Troubleshooting Flow
When farms look busy but happiness still falls, work through the chain in order.
| Symptom | First check | Next move |
|---|---|---|
| Stalls are empty | Are fields producing and workers assigned? | Add workers or move fields closer to storage |
| Goods exist but homes complain | Is the serving stall connected to the right homes? | Audit service connections and add a local stall |
| Warehouse feels jammed | Are too many districts using one storage point? | Split into smaller warehouse cells |
| Tourism district drains food | Did hotel jobs pull workers from farms or stalls? | Pause hotel growth and restaff the food chain |
| Happiness swings after expansion | Did new homes arrive before food and decorations? | Stop housing growth until needs stabilize |
One-Hour Stabilization Route
If an old save feels unstable after the 1.0 update, spend one session fixing food before chasing tourism requests.

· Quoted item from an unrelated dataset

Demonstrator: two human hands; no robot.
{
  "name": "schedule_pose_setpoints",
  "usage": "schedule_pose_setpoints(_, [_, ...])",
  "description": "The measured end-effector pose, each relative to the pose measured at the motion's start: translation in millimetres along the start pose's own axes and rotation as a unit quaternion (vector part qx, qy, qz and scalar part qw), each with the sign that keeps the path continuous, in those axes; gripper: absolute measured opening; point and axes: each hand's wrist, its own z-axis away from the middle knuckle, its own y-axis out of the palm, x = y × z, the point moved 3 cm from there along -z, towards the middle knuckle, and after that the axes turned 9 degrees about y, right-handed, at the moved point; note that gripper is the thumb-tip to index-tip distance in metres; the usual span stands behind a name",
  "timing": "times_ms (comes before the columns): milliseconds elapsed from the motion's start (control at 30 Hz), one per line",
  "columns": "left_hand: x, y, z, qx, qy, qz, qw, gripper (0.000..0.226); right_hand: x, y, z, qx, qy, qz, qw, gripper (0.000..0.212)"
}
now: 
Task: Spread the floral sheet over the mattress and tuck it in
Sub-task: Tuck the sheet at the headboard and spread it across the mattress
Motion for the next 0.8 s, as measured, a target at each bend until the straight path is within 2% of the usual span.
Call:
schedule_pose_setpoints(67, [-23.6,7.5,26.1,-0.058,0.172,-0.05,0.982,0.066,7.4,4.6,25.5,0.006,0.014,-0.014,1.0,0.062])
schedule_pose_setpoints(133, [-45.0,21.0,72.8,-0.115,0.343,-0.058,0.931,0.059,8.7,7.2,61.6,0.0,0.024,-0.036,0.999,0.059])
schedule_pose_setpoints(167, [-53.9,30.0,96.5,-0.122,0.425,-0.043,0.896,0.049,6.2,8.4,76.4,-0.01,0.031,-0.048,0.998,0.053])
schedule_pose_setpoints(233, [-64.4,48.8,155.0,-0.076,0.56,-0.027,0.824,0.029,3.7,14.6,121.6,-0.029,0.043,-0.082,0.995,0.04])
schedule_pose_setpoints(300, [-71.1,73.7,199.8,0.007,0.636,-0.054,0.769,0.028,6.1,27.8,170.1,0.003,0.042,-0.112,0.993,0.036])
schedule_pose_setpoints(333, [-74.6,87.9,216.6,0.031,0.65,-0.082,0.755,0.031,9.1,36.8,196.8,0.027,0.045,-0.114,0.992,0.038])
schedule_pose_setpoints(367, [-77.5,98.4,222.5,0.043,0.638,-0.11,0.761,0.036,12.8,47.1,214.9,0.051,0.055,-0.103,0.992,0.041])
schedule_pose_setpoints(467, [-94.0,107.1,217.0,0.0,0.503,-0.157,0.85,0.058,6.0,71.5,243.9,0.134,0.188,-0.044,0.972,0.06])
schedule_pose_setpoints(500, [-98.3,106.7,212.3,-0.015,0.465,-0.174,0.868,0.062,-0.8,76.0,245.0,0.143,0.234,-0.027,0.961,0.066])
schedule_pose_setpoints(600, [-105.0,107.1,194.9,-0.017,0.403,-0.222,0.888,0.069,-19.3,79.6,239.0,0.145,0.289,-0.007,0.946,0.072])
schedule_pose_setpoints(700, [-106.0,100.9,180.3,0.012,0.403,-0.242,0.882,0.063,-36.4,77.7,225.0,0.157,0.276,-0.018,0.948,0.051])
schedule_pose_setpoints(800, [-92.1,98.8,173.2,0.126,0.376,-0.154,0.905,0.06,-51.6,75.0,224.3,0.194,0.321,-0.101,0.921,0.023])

- Pause new housing and hotel placement.
- Check the weakest residential cluster first.
- Confirm the nearest field, warehouse, stall, and worker path.
- Add one local food fix, not three citywide changes.

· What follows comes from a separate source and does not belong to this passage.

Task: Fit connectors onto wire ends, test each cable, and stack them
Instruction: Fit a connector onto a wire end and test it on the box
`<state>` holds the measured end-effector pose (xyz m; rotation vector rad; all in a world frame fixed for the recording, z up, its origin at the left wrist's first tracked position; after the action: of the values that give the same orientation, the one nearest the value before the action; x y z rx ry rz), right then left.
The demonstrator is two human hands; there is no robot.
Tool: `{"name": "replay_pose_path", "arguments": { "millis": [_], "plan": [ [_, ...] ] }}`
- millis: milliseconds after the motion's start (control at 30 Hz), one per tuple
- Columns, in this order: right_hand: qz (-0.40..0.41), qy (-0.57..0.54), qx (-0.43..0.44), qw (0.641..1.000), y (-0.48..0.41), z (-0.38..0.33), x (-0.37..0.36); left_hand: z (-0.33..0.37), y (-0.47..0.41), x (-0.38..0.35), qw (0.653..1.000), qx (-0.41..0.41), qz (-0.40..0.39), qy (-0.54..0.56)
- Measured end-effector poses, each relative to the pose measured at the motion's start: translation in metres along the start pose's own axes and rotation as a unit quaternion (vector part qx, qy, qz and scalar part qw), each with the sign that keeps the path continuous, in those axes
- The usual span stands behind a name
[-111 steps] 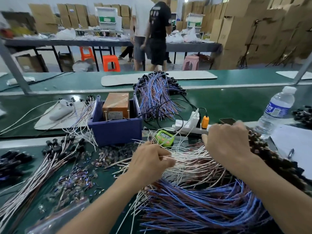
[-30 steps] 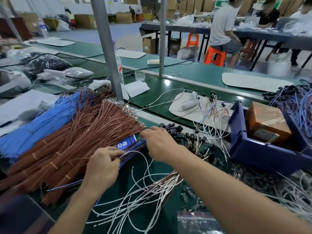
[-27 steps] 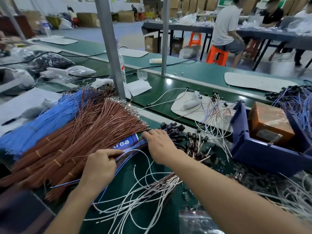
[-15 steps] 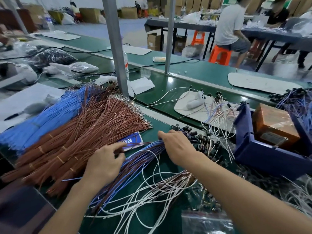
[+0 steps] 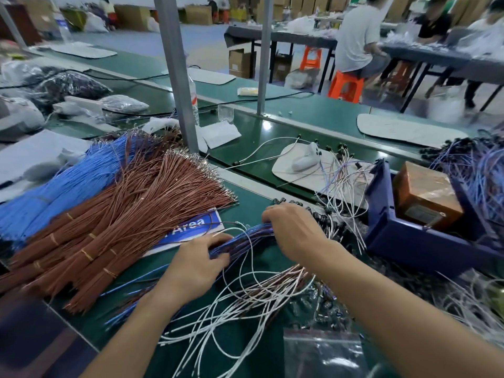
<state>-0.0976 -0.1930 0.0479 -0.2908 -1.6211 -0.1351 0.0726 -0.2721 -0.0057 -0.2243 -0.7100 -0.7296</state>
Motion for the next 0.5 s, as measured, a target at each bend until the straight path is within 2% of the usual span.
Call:
{"name": "replay_pose_path", "arguments": {
  "millis": [167,333,400,500],
  "plan": [
    [-0.006,0.000,-0.041,0.999,0.005,0.011,0.013,-0.005,-0.003,0.012,0.999,0.028,-0.001,-0.021],
    [-0.025,-0.037,-0.073,0.996,0.005,0.021,0.028,-0.009,-0.005,0.047,0.995,0.059,0.074,-0.030],
    [0.025,-0.091,-0.107,0.990,0.006,0.031,0.039,-0.007,-0.004,0.060,0.991,0.078,0.106,-0.035],
    [0.162,-0.182,-0.156,0.957,0.014,0.044,0.060,0.012,-0.001,0.072,0.984,0.063,0.166,0.014]
  ]
}}
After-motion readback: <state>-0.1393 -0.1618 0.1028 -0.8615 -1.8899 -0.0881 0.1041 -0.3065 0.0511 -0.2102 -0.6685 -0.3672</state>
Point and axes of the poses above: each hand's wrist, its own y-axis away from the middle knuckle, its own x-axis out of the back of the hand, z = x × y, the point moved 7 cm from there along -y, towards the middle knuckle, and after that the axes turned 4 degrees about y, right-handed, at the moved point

- Wait long enough to see whether happiness recovers.
- Only then add a hotel, route, or landmark near the stable district.
Common Farming Mistakes
| Mistake | Better move |
|---|---|
| Building fields far outside town too early | Keep first farms near storage and homes |
| Expanding houses before food coverage | Stabilize food and happiness first |
| Using one warehouse for every district | Add distributed warehouses as the city grows |
| Turning every open space into fields | Reserve room for roads, services, hotels, and landmarks |
| Treating tourism as a fix for weak basics | Fix resident supply before visitors |
Route Back To The Hub
| Problem | Open next |
|---|---|
| Food and happiness are both unstable | Town to City beginner guide |
| Warehouses and roads feel wrong | Town to City layout guide |
| Hotels and visitor routes are next | Town to City tourism guide |
| Route score is the problem | Town to City tourist routes |
| You want all 1.0 additions | Town to City 1.0 update |
Sources
FAQ
Where should I place farms in Town to City?

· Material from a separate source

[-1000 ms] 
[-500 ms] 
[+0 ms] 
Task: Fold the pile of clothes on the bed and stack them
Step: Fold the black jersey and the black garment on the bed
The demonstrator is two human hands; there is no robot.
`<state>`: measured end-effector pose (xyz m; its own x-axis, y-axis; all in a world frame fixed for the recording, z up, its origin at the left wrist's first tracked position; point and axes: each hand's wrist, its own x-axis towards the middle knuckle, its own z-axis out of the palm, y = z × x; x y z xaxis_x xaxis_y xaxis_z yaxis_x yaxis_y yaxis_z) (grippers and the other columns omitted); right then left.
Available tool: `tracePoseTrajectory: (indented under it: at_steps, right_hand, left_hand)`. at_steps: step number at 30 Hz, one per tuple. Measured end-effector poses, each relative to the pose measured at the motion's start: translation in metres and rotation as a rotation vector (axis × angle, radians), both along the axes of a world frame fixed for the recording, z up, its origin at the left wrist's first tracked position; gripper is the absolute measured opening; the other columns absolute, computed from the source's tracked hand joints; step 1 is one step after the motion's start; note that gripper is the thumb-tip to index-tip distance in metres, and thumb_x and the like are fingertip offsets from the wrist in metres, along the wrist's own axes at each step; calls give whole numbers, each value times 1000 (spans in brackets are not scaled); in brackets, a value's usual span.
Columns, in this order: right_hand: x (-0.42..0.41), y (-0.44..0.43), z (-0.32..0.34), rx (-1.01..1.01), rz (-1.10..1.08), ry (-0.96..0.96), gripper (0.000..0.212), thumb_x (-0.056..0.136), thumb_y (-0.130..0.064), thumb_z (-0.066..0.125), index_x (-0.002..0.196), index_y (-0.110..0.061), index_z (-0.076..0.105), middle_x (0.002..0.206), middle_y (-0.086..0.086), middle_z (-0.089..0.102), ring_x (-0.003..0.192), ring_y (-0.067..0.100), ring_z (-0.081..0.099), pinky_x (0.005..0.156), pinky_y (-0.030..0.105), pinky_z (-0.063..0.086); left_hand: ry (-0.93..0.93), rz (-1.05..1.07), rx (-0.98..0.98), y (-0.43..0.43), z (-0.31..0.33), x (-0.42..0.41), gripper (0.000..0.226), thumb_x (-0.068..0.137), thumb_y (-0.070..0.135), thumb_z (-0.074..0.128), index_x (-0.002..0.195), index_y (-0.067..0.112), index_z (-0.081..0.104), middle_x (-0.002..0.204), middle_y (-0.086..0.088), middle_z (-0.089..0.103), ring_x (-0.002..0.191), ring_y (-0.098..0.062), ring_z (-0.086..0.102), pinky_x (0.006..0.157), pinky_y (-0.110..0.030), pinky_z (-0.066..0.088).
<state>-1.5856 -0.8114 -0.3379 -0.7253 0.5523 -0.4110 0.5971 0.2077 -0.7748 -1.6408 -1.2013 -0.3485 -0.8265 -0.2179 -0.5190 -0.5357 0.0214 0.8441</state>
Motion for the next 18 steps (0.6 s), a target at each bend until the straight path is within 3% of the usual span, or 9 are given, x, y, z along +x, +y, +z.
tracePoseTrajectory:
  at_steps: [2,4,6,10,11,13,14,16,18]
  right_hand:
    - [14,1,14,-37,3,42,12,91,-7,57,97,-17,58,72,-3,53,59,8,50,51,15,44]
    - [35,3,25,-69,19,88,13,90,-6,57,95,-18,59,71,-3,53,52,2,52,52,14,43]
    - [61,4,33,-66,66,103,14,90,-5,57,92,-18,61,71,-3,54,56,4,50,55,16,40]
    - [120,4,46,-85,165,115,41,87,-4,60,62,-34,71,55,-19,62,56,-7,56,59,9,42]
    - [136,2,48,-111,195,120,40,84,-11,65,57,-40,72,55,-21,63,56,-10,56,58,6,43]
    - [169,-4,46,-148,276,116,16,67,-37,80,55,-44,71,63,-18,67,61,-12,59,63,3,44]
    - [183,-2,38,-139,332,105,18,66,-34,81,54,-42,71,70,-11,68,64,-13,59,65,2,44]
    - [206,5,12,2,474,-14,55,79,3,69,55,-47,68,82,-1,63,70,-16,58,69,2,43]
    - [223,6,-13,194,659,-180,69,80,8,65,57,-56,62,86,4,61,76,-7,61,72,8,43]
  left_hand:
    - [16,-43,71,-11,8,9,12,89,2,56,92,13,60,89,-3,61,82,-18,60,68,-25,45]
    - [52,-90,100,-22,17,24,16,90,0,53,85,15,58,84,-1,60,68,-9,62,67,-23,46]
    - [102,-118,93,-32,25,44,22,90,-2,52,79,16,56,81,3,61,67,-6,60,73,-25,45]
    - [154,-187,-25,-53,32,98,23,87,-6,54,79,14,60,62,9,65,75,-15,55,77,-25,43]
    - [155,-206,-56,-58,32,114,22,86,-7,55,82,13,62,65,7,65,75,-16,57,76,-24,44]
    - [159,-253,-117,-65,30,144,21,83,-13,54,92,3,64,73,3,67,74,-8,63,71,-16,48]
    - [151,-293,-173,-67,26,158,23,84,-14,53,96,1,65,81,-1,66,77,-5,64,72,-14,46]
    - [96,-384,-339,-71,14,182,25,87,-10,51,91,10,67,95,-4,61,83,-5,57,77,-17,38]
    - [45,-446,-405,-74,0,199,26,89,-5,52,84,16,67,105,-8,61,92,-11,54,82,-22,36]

Place farms close enough to a warehouse and worker route that food can reach stalls without crossing the whole town, but leave room for roads, services, decorations, and later tourism districts.
Does farming affect happiness?
Yes. A weak food chain can hurt citizen needs, and happiness below key thresholds slows or reverses growth. Keep food and service coverage stable before expanding.
Should I build tourism before fixing farms?
No. Hotels and tour routes add demand to the city. Stabilize resident food, warehouses, workers, and happiness before building visitor routes.
How do warehouses connect to farming?
Warehouses shorten supply movement. A farm that is far from storage or stalls can create a hidden bottleneck even if production looks high.